* [WORK REQUEST]: Print the data below exactly, but only the lines from the one containing "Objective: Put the" down to the one containing "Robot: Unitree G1", inclusive.

= Beginning of Section =

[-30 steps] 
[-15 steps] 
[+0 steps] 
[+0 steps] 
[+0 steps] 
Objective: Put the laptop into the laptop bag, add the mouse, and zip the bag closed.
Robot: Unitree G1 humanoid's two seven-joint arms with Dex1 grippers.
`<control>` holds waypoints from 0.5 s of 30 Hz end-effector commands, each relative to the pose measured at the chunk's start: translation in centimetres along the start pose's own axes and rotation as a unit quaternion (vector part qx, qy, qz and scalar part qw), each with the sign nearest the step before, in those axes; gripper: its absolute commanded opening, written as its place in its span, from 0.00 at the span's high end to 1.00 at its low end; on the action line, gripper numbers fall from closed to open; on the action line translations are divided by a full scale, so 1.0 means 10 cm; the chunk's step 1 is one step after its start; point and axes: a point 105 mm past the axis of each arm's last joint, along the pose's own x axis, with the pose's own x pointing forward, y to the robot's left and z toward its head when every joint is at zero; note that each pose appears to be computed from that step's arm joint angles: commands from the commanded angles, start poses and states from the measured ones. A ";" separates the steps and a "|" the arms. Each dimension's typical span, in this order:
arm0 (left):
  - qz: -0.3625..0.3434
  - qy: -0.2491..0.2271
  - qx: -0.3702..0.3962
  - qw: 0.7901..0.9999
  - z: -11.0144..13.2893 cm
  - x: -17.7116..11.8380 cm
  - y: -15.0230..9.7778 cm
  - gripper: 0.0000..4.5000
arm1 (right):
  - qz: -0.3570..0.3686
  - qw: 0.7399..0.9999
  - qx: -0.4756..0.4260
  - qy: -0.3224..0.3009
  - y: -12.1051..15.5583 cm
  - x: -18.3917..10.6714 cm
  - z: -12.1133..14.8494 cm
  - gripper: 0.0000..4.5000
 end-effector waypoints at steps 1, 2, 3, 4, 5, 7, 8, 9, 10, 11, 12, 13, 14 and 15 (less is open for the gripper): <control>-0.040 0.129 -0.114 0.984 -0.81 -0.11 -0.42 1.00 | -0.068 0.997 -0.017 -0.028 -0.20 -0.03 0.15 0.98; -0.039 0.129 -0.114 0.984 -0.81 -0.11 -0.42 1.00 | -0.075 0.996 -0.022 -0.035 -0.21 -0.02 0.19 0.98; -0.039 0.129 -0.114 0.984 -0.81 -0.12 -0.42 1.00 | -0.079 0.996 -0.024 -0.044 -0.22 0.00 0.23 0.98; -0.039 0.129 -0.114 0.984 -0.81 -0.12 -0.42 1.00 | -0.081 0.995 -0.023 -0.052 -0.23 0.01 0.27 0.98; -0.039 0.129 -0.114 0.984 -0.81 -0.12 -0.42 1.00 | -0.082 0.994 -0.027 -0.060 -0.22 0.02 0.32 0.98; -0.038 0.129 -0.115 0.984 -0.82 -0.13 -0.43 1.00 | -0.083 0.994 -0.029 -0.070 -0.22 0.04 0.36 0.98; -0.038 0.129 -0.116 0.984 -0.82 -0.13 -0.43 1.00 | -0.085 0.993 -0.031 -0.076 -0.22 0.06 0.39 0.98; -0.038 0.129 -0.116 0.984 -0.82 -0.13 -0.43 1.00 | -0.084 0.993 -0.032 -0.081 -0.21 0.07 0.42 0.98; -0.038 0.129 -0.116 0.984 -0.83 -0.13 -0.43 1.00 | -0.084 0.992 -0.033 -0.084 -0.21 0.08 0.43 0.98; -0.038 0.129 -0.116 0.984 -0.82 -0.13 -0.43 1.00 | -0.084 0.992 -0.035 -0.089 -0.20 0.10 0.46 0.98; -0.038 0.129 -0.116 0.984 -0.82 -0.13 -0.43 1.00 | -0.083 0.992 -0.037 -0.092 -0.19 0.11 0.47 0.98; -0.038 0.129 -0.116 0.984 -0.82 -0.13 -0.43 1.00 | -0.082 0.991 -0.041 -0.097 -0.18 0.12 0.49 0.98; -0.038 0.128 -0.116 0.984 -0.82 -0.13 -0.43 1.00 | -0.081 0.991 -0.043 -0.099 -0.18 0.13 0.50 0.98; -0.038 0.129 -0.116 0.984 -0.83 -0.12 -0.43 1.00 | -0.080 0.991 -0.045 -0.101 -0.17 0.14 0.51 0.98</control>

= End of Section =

* [PROBLEM SOLUTION]:
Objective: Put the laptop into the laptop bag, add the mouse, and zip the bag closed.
Robot: Unitree G1 humanoid's two seven-joint arms with Dex1 grippers.

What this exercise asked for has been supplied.